:: What you will do ::
A single number is expected: the count of lines in the entries below that contain "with".

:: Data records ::
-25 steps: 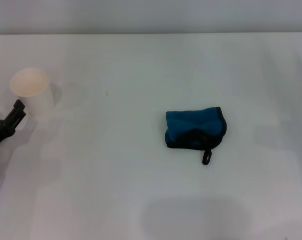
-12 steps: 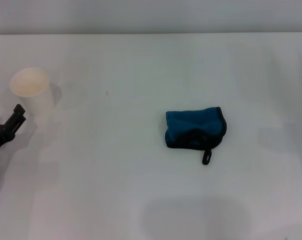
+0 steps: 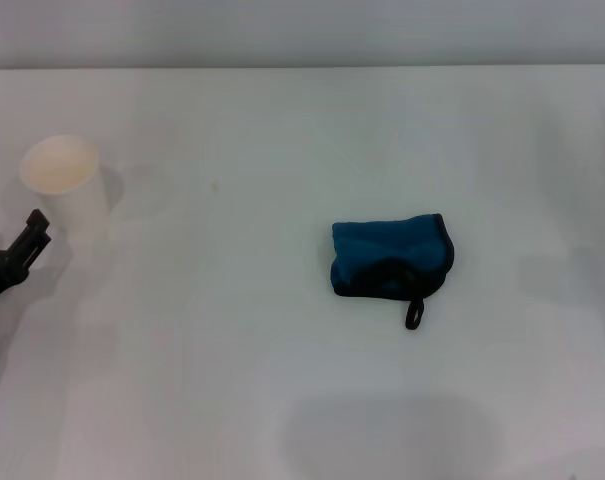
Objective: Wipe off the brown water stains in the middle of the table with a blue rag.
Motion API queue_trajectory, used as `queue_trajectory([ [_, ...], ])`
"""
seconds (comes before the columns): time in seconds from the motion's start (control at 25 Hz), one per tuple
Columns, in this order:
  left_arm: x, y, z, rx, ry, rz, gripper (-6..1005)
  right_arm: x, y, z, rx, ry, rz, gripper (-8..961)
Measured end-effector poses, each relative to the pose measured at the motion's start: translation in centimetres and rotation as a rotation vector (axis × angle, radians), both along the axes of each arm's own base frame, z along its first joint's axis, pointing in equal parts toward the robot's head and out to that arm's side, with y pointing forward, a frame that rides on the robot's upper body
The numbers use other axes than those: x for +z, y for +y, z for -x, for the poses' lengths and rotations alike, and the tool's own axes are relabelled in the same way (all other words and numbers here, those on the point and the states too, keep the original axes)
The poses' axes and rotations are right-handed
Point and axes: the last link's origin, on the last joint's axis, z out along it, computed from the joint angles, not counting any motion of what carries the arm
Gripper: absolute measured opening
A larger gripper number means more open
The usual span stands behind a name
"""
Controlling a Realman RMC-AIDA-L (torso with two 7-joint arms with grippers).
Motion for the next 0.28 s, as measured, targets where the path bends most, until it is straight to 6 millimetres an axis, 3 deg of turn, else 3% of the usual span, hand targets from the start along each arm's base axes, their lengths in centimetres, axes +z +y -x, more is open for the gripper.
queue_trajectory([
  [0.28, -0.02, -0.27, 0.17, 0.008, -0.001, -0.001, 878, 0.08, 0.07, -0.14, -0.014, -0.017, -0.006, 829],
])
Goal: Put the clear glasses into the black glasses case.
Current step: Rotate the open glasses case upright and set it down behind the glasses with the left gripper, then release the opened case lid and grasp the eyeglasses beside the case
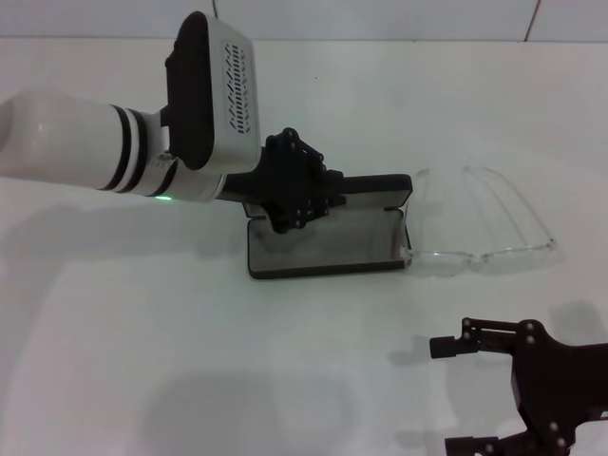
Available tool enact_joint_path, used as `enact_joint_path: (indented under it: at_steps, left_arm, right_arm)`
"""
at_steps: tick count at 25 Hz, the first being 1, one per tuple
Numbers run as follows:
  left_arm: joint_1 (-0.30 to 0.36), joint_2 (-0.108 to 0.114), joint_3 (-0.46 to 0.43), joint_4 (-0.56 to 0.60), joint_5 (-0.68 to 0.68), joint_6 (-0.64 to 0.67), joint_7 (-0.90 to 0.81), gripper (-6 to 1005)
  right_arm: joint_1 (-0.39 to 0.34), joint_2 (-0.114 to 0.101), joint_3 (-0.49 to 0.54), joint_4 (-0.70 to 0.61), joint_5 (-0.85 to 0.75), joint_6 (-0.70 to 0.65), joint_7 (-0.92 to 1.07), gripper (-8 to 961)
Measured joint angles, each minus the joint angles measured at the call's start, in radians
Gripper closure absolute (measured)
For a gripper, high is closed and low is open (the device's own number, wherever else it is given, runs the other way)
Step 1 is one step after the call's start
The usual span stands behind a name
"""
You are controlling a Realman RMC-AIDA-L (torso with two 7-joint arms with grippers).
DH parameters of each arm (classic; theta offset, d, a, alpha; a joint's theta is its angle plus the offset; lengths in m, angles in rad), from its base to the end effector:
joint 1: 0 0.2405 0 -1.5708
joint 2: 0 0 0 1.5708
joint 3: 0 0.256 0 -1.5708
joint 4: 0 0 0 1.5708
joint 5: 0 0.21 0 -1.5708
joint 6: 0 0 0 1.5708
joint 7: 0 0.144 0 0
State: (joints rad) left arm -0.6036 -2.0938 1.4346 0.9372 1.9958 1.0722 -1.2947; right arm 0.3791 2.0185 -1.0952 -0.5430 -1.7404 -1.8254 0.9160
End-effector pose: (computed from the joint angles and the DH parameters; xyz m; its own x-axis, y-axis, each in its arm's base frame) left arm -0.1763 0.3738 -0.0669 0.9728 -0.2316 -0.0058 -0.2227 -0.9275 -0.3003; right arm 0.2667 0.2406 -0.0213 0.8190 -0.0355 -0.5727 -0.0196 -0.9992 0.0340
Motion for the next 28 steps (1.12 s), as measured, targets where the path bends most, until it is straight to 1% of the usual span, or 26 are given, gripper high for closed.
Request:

:: Answer ::
5